Plasma fatty acid composition and serum cholesterol were assessed in forty-three subjects. During the substitution period of 6 weeks, margarine on bread was replaced by water-oil emulsions (fat content of 65%) as CO (n=23) or OO (n=23). No other changes were made to the habitual diets. Eleven subjects served as the control group and consumed both butter and commercial margarine on bread. The mean amount of ALA derived from CO represented about 10.2% of the CO emulsion. The replacement of margarine on bread by these oils accounted, on average for 16% of the total fat and 7% of the total energy intake.
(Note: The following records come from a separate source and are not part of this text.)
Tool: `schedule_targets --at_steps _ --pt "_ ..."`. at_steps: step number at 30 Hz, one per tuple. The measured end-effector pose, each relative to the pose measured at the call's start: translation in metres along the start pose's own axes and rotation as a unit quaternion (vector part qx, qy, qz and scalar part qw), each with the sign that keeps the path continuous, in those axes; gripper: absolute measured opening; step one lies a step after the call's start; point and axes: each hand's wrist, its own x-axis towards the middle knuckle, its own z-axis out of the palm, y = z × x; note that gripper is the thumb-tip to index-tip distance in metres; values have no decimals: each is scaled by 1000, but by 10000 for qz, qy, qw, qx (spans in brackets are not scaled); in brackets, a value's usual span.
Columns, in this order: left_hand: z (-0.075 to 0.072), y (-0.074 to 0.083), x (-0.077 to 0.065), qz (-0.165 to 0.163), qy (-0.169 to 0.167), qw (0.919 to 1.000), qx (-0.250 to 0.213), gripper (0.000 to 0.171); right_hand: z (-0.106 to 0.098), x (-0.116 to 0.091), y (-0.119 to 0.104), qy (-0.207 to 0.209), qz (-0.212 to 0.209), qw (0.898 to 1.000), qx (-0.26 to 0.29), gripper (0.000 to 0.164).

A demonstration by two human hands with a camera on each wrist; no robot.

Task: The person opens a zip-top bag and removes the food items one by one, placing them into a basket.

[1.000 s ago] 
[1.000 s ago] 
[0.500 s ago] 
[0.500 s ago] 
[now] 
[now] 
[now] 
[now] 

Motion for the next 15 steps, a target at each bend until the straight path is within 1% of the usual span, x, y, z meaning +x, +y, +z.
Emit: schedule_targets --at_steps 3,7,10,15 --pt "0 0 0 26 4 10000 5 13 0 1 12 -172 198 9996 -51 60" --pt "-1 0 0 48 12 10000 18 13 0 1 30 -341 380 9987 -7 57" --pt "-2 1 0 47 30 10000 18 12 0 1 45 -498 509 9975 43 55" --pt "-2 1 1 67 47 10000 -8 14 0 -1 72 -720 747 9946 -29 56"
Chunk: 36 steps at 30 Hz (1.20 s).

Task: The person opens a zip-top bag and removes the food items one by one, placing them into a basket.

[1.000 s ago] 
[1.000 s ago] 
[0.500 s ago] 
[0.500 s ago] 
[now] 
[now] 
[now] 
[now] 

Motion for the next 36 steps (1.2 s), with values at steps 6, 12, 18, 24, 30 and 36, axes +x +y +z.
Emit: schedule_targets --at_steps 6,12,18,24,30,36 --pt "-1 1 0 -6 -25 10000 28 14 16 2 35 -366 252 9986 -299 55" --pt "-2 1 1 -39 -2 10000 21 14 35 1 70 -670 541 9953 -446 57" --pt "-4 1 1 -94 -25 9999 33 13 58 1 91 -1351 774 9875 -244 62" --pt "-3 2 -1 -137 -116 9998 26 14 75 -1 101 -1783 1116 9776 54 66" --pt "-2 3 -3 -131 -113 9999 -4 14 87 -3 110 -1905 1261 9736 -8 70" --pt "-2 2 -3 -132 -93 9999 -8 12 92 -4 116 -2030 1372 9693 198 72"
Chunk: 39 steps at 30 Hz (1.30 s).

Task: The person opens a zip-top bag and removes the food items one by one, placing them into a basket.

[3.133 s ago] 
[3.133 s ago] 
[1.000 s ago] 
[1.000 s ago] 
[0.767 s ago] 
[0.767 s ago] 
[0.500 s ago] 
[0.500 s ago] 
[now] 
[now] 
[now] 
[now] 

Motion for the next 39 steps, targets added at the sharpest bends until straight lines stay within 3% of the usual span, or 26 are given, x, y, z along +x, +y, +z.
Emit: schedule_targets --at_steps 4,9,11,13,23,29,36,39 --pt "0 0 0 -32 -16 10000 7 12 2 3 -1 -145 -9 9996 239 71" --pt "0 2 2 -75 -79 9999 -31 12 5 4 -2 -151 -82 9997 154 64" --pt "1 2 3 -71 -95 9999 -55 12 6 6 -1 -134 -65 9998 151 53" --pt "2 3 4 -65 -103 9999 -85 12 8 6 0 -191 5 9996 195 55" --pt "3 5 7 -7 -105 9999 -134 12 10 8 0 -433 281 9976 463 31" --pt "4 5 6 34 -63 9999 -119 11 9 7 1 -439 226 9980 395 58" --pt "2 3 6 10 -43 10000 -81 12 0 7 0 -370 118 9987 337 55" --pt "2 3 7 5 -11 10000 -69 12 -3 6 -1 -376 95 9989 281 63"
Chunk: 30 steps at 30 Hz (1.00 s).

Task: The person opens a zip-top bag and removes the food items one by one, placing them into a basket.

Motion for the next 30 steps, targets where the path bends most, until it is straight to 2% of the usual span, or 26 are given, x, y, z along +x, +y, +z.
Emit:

Following the substitution period, changes in the relative fatty acid composition of plasma PLs were closely related to dietary fatty acid intake. SFA decreased and MUFA increased significantly during the first 3 weeks of the CO diet. A significant dose-dependent rise in ALA and OA following the CO and the OO diets, respectively, was noted. The proportion of ALA significantly increased in PLs of subjects consuming the CO diet at 3 weeks and returned to baseline levels at 12 weeks. EPA levels were significantly elevated after 3 weeks in the group consuming the CO margarine. A negative correlation between changes in EPA and LA was noted at 3 weeks. In addition, a preferential incorporation of n-3 PUFA with a concomitant decrease in n-6 PUFA, into PLs was evident in the CO group. The negative relationship between these two families of PUFAs was found to be significant.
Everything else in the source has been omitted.